JAKARTA – Wakil Ketua MPR RI Lestari Moerdijat mendorong penguatan kesadaran kolektif masyarakat untuk mengantisipasi ancaman Hantavirus di Indonesia. Langkah ini dinilai krusial menyusul adanya laporan kasus terkonfirmasi dan korban jiwa akibat virus tersebut.

​Berdasarkan data periode 2024-2026, tercatat sebanyak 23 kasus Hantavirus terkonfirmasi di tanah air dengan tiga angka kematian. Lestari menekankan bahwa edukasi dan peningkatan kesiapsiagaan nasional menjadi kunci utama dalam menghadapi potensi penyebaran ini.

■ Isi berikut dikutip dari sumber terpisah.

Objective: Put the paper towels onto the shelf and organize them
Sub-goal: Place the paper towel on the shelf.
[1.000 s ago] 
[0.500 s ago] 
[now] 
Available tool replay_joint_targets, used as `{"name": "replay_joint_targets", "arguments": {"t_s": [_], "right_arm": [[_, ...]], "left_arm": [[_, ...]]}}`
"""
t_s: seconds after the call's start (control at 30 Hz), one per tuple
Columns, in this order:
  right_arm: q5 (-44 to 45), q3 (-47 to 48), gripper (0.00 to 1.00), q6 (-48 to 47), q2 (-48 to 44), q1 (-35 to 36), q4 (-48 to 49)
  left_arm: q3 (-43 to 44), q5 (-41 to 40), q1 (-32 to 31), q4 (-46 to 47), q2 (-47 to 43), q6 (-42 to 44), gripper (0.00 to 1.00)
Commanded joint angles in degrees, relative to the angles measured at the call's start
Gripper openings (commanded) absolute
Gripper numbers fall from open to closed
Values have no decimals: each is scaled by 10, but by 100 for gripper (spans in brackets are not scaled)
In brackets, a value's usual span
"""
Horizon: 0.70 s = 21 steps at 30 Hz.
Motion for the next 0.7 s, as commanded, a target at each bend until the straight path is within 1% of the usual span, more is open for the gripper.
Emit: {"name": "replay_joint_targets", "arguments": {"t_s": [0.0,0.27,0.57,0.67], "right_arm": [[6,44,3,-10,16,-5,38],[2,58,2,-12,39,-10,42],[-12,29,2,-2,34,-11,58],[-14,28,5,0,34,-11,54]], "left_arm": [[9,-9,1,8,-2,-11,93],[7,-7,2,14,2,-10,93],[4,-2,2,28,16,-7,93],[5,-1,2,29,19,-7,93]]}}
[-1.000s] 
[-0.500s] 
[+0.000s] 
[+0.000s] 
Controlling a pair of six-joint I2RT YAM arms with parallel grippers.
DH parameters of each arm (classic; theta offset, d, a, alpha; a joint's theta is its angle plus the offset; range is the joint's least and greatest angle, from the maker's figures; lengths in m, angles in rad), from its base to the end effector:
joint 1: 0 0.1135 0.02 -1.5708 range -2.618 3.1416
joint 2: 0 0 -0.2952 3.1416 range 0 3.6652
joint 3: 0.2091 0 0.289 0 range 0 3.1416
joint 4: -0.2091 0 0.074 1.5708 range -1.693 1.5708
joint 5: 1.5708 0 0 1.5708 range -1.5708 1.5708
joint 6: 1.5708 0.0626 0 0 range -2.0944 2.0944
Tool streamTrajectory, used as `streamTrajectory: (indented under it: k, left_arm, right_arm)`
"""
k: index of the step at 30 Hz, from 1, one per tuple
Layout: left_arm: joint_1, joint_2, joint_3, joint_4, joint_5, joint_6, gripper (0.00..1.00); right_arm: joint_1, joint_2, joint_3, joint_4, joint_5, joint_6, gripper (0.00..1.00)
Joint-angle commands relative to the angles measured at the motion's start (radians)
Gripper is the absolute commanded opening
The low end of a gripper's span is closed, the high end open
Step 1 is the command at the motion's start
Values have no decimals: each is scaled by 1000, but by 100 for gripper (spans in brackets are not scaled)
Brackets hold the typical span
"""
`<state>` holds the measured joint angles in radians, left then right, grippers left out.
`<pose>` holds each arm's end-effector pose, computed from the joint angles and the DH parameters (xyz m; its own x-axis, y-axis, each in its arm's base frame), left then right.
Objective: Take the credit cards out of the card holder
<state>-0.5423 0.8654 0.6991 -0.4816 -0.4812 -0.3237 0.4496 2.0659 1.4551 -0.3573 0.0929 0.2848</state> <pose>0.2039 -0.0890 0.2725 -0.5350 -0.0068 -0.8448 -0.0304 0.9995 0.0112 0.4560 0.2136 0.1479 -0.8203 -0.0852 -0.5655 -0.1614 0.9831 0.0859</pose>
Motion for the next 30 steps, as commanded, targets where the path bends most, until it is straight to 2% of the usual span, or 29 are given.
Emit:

​”Negara melalui Kemenkes RI telah mengambil langkah konkret. Namun, kekhawatiran publik harus diatasi bersama melalui pemahaman mitigasi yang tepat,” ujar Lestari dalam diskusi daring Forum Diskusi Denpasar 12, Kamis (14/5/2026).

​Menanggapi hal itu, Direktur Surveilans dan Karantina Kesehatan Kemenkes RI, Dr. Sumarjaya, memastikan pemerintah telah memperketat skrining di pintu masuk negara. Petugas menggunakan thermal scanner dan mewajibkan deklarasi kesehatan bagi setiap pendatang.

​”Langkah pencegahan juga kami lakukan dengan penerapan protokol kesehatan serta pola hidup bersih dan sehat di tengah masyarakat,” jelas Sumarjaya.

​Sementara itu, Guru Besar Kedokteran UI, Prof. Erlina Burhan, menjelaskan bahwa Hantavirus umumnya dibawa oleh hewan pengerat seperti tikus. Penyakit ini sering kali terlambat ditangani karena gejala awalnya mirip dengan flu biasa, seperti demam dan mual.

​”Waspadai area gudang, kawasan bekas banjir, dan lokasi yang banyak ditinggali tikus karena berpotensi menjadi sumber paparan,” peringat Erlina. Ia menambahkan bahwa virus ini bisa menyerang organ vital seperti paru-paru dan ginjal.

​Senada dengan hal itu, mantan Direktur WHO SEARO, Prof. Tjandra Yoga Aditama, meminta masyarakat tetap waspada namun tidak perlu panik berlebihan. Menurut catatan WHO, tingkat penularan global saat ini masih tergolong rendah.

​Anggota Komisi IX DPR RI, Nurhadi, turut mengapresiasi kesigapan Kemenkes. Ia menegaskan bahwa negara tidak boleh menunggu sebuah kasus menjadi besar sebelum mengambil tindakan nyata di lapangan.

​Wartawan senior Saur Hutabarat menutup diskusi dengan mengingatkan pentingnya menjaga kebersihan lingkungan dari hama pembawa virus. “Jadikan tikus di rumah, di got, dan di sawah musuh bersama. Perangi tikus dengan benar,” pungkasnya.